Los efectos del botellón en Pontevedra: «Invertimos en la zona vieja y ahora no podemos vivir aquí»

Nieves D. Amil
nieves d. amil PONTEVEDRA / LA VOZ

PONTEVEDRA

CAPOTILLO

Los vecinos se quejan de cómo queda la calle y el ruido «insoportable» hasta la madrugada

14 oct 2021 . Actualizado a las 18:41 h.

Los vecinos de la zona vieja están al límite. No pueden más. Cada vez que llega la noche, empiezan sus problemas. Primero fueron los de las calles Padre Luis y Laranxo los que se pusieron en pie de guerra contra el botellón, pero ahora son también los residentes del entorno de Valentín García Escudero quienes sufren los efectos del botellón. Gabriela Guerrero abre la puerta de su casa y reconoce que «anoche esto parecía un estadio, era insoportable». Y es que el ruido y la fiesta en la calle se prolongó hasta más allá de las cinco y media de la madrugada. «Invertimos tanto dinero aquí en reformar estas viviendas y ahora no se puede vivir». Manuel Vidal y su mujer Josefa aseguran que la situación es tan insostenible, que cada fin de semana se tienen que ir de una casa en la que pusieron mucho empeño en arreglar.
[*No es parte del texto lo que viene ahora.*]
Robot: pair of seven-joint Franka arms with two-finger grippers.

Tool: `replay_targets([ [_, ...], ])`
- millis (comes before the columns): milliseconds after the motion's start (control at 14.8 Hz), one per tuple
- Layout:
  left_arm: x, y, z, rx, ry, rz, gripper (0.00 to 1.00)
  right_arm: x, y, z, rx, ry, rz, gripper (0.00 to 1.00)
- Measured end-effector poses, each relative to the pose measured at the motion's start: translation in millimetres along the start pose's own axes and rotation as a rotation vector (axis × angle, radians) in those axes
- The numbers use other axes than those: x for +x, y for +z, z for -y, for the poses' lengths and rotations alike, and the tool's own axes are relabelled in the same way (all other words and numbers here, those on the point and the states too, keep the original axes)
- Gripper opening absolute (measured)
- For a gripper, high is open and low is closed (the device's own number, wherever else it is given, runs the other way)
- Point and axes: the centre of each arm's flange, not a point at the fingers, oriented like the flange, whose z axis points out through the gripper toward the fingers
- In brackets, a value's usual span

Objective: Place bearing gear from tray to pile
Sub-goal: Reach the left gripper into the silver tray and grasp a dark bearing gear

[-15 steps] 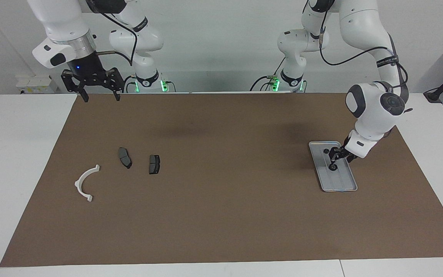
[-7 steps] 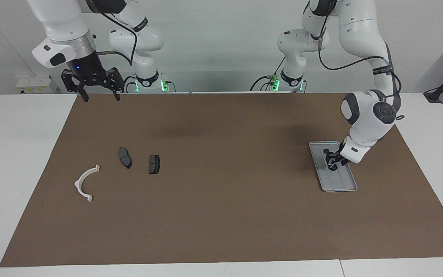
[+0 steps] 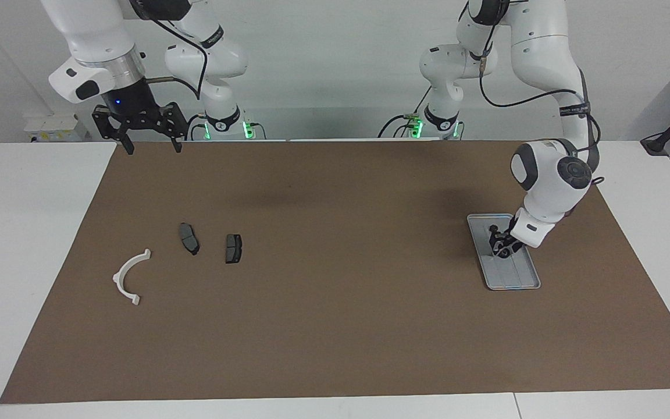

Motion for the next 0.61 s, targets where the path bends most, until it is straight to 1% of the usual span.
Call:
replay_targets([
  [68,0,1,0,0.000,0.000,0.001,0.59,0,0,0,0.000,0.000,0.000,1.00],
  [135,0,2,0,0.000,-0.001,0.003,0.54,0,0,0,0.000,0.000,0.000,1.00],
  [203,-1,3,0,0.000,-0.001,0.005,0.50,0,0,0,0.000,0.000,0.000,1.00],
  [271,-2,4,0,0.000,-0.001,0.007,0.50,0,0,0,0.000,0.000,0.000,1.00],
  [406,-2,3,-3,-0.002,0.001,0.003,0.35,0,0,0,0.000,0.000,0.000,1.00],
  [610,4,-9,-10,-0.002,-0.045,0.024,0.35,0,0,0,0.000,0.000,0.000,1.00],
])
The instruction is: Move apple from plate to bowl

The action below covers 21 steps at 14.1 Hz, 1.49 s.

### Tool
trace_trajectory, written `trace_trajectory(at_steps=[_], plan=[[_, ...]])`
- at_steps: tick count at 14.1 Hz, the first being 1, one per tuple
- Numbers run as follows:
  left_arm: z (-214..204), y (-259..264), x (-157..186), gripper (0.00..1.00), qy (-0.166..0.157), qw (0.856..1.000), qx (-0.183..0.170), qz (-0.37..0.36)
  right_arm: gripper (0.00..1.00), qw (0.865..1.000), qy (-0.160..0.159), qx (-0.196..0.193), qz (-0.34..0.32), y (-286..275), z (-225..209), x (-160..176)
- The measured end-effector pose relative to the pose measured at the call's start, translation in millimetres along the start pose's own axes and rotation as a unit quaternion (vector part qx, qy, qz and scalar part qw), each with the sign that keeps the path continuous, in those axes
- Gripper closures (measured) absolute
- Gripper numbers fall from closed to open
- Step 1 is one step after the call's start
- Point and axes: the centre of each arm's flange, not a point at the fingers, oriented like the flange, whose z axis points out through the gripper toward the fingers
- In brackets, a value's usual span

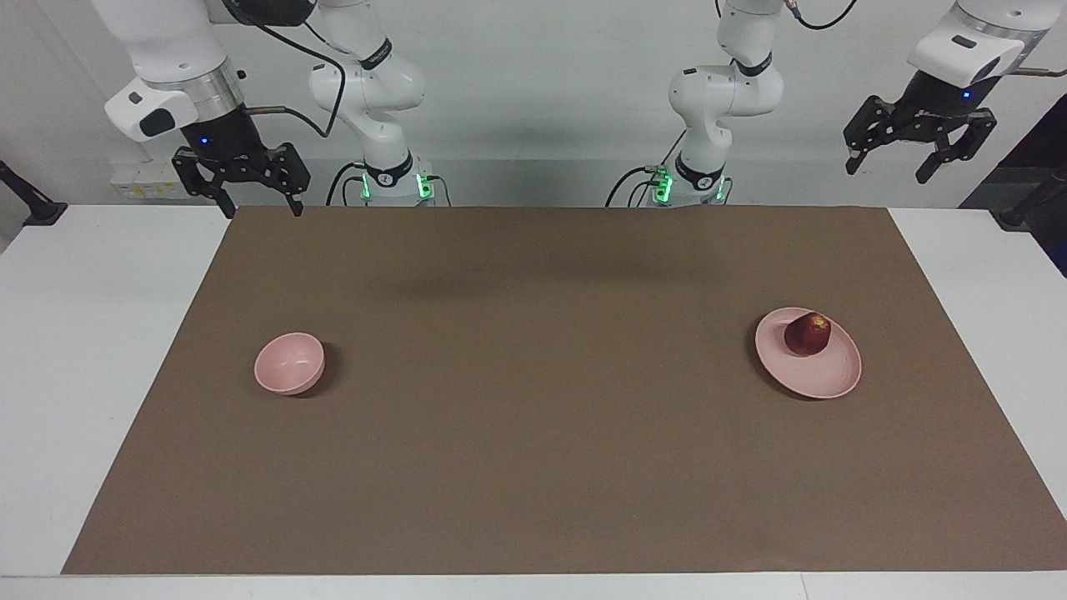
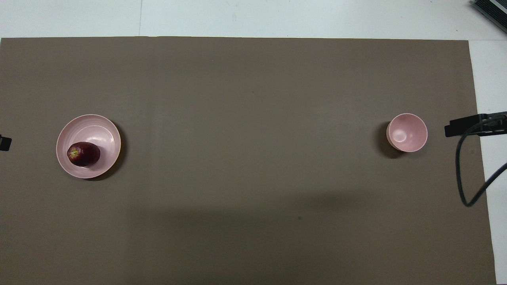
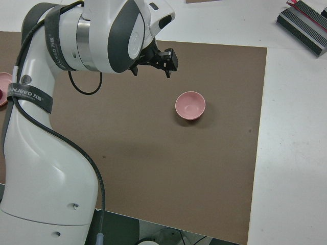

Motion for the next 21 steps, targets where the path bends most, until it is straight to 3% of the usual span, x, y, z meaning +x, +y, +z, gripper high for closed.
trace_trajectory(at_steps=[17,21], plan=[[-0.7,1.0,2.0,0.00,0.007,1.000,0.001,0.002,0.00,1.000,0.000,0.000,0.000,0.0,0.0,0.0],[1.7,-5.0,6.2,0.00,0.023,1.000,0.005,-0.003,0.00,1.000,0.000,0.000,0.000,0.0,0.0,0.0]])
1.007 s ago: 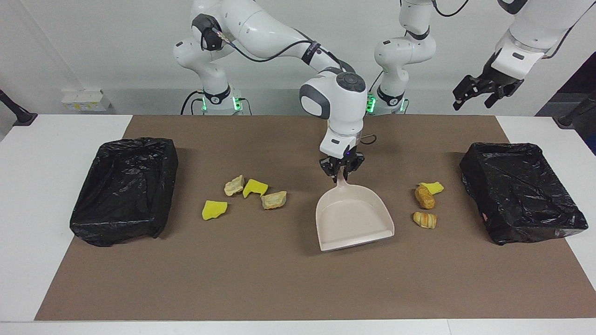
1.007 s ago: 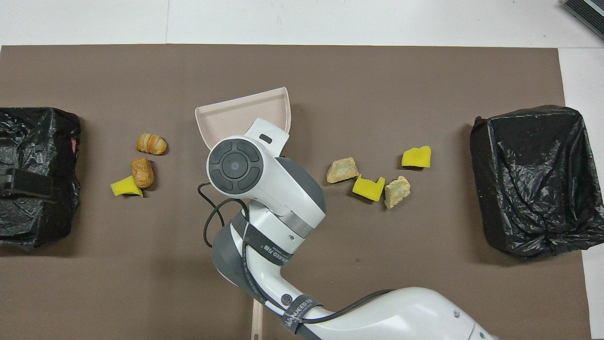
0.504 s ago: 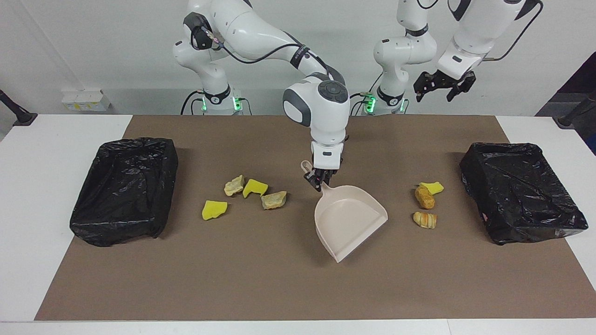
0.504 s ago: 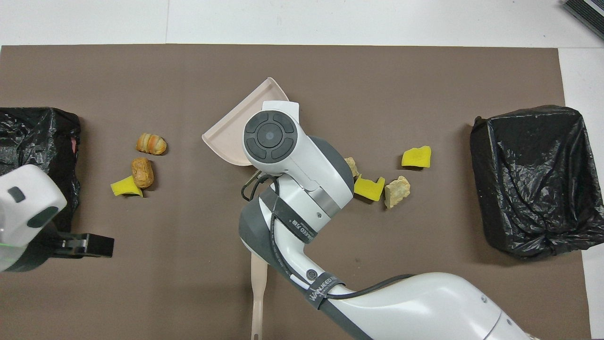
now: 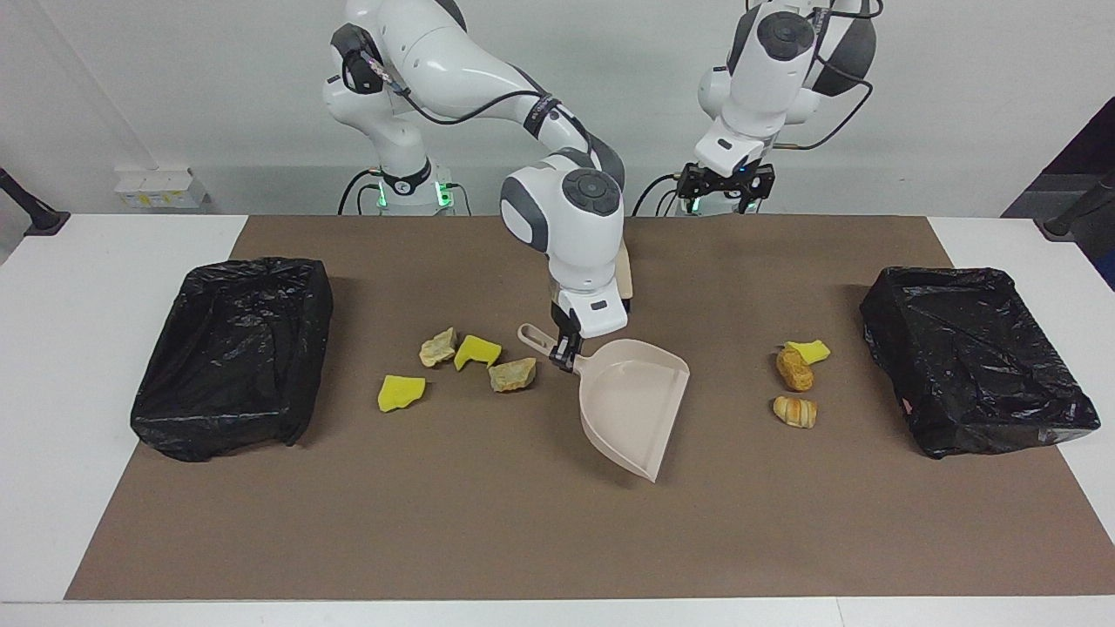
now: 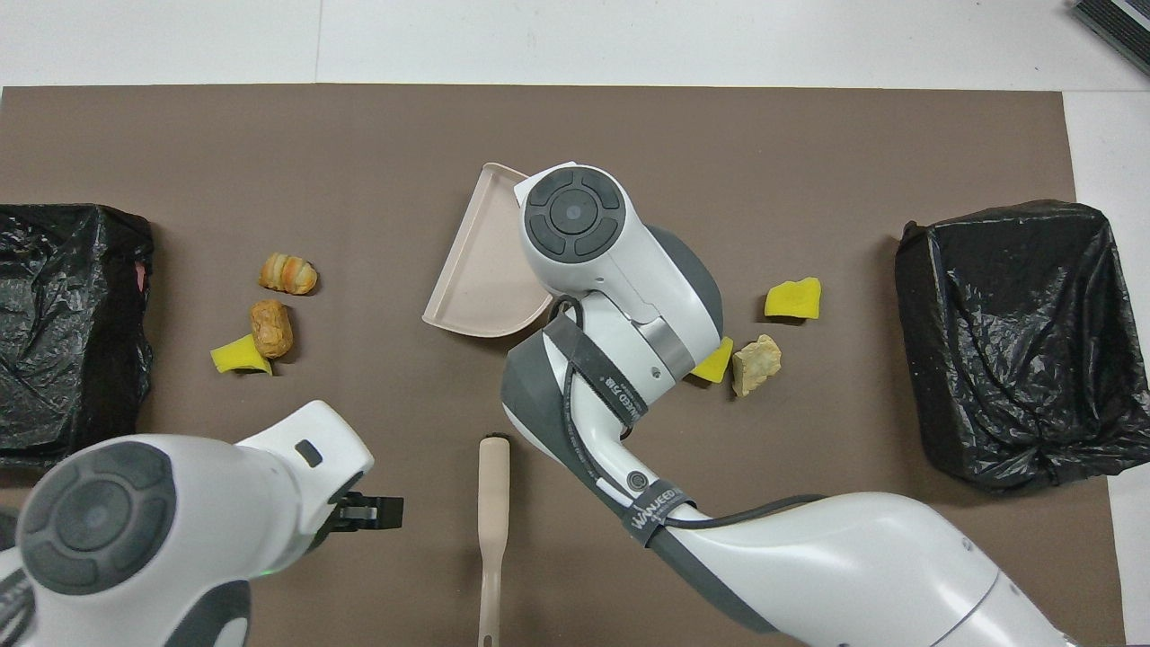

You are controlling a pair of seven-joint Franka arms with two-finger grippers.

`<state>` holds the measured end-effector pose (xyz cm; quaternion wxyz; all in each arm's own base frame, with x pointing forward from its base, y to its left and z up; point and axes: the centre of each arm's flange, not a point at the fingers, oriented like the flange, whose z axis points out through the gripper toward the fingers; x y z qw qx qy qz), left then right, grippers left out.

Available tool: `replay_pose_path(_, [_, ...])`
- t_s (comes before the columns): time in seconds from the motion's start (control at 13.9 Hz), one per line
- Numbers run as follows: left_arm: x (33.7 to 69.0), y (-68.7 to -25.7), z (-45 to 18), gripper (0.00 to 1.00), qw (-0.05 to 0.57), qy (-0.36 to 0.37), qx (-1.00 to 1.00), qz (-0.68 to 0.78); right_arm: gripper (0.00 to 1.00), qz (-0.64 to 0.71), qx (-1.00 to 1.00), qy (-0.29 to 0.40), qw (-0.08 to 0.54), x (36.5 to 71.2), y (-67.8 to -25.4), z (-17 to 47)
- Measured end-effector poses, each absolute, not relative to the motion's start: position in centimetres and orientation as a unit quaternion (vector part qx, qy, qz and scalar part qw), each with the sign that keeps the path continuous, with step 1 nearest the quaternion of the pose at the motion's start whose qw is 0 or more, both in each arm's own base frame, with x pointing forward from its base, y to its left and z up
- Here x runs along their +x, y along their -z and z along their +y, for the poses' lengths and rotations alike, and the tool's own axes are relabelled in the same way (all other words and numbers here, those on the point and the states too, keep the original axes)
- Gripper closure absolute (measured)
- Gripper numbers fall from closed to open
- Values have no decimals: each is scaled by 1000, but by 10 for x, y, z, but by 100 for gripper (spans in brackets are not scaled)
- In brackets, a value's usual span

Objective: Sweep and dump trash in bin
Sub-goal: 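Set the dustpan beside the bread rolls while the left gripper reaches the brush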

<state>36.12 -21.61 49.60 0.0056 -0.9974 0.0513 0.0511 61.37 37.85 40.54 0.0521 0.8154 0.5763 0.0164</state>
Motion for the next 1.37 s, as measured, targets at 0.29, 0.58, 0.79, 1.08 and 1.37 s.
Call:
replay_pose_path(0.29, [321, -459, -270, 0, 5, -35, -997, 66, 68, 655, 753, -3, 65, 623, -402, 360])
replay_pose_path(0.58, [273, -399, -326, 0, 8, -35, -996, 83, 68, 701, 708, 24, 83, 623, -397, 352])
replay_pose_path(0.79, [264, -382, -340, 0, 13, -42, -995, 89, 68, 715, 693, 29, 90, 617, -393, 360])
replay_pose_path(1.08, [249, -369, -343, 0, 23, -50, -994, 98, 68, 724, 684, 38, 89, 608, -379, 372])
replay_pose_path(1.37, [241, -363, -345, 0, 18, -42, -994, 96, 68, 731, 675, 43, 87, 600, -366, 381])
Viven en el primer piso de un edificio de la plaza de Valentín García Escudero y ella no puede cerrar los ojos ni con tapones. «Esta noche me asomé a la ventana y estuve ahí viendo, eran más de las cuatro y había cientos de chavales bebiendo y cantando», explica.

Junto a ella, otros vecinos suscriben sus palabras. Abel vive de alquiler encina del Vétula Ponte y reconoce que todo empieza sobre las diez y media de la noche. La gente ya se agolpa entorno al pub Ítaca y apoya sus bolsas en la calle para comenzar el botellón. Es el principio de una noche que se prolongará casi hasta el amanecer. «Ayer el panadero, que vino sobre las cinco y media, me llamó sorprendido de como estaba la calle», dicen los responsables de uno de los negocios.

A media mañana todavía se notan los efectos del botellón. Los restos de la noche se veían y se olían en la calle y sobre todo, en un callejón, que cada día tienen que limpiar los vecinos porque «es que no podemos ni abrir las ventanas del olor que viene».